In step 105, the text published proximate to the image is identified. The identification of the text may be performed by, for example: having the publisher provide the text; having a browser or application-enabled program (e.g., a JavaScript widget) “scrape” the digital publication (e.g., a “walking the DOM” function); having a browser or application plug-in identify the text on the digital medium; having a web-crawler gather information from one or more websites; or other equivalent protocols. In step 107, the identified text of step 105 is analyzed to obtain textual descriptors or textual tags of the image. Textual descriptors or textual tags may include: proper and/or common nouns; descriptive adjectives; positional information, such as, text position, position relative to image, or key word location; or equivalent descriptors. Textual descriptors or textual tags may be standardized and/or application-specific. In one embodiment, the text analysis employs a language-independent proximity pattern matching algorithm. Steps 105 and 107 may be performed before, after, in series, or in parallel to steps 101 and 103. In step 109, the textual descriptors (or tags) and image descriptors (or tags) are matched to provide contextual tags.

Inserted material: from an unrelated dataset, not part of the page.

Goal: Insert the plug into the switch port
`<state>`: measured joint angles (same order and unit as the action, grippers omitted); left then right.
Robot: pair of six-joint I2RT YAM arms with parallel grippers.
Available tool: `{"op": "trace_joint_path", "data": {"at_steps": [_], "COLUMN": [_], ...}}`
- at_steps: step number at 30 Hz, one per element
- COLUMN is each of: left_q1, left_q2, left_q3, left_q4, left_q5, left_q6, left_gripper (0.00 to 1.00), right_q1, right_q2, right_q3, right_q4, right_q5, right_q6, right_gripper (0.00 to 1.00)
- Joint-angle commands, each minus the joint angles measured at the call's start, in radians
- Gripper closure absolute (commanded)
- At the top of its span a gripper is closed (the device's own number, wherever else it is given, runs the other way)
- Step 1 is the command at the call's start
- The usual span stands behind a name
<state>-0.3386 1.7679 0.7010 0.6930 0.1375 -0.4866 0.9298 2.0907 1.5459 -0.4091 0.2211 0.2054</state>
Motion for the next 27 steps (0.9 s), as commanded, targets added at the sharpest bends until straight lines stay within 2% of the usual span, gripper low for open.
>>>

FIG. 3 is a flowchart illustrating an exemplary embodiment of the method 100 illustrated in FIG. 1. As shown, step 103 calls for processing the published image through an image recognition engine. The image recognition engine may then provide image tags and positional information. For example, for the image provided in FIG. 3, the image recognition engine may provide tags: (1) woman [x,y:x,y]; (2) black dress [x,y:x,y]; and (3) red purse [x,y:x,y]. The [x,y:x,y] coordinates identify where on the image the object (i.e., woman, black dress, or red purse) is located. In practice, if these tags are the only information that the image recognition engine can provide, such information is limited due to its lack of specificity. However, in step 107, the text proximate to the image is processed through a text recognition engine. The text is searched for textual tags; such as, for example, subject clues identifying, describing, and/or indexing the image. For example, the text proximate to the image may be a story about how Jennifer Aniston attended a movie premier wearing a black Valentino dress and a Ferragamo clutch. The text recognition engine identifies the textual tags “Jennifer Aniston,” “Valentino dress,” and “Ferragamo clutch.” These textual tags are matched to the image tags, in step 109, to create contextual tags. The contextual tags provide additional specificity for identifying the content and/or context of the published image. In one application, for example, an advertiser can use the contextual tags to provide specific targeted advertisements (i.e., contextual advertising). A system of in-image advertising may also be employed based on the contextual tags. For example, if a web user were to mouse-over the black dress, an advertisement for a black Valentino dress may be provided as a “pop-up add.”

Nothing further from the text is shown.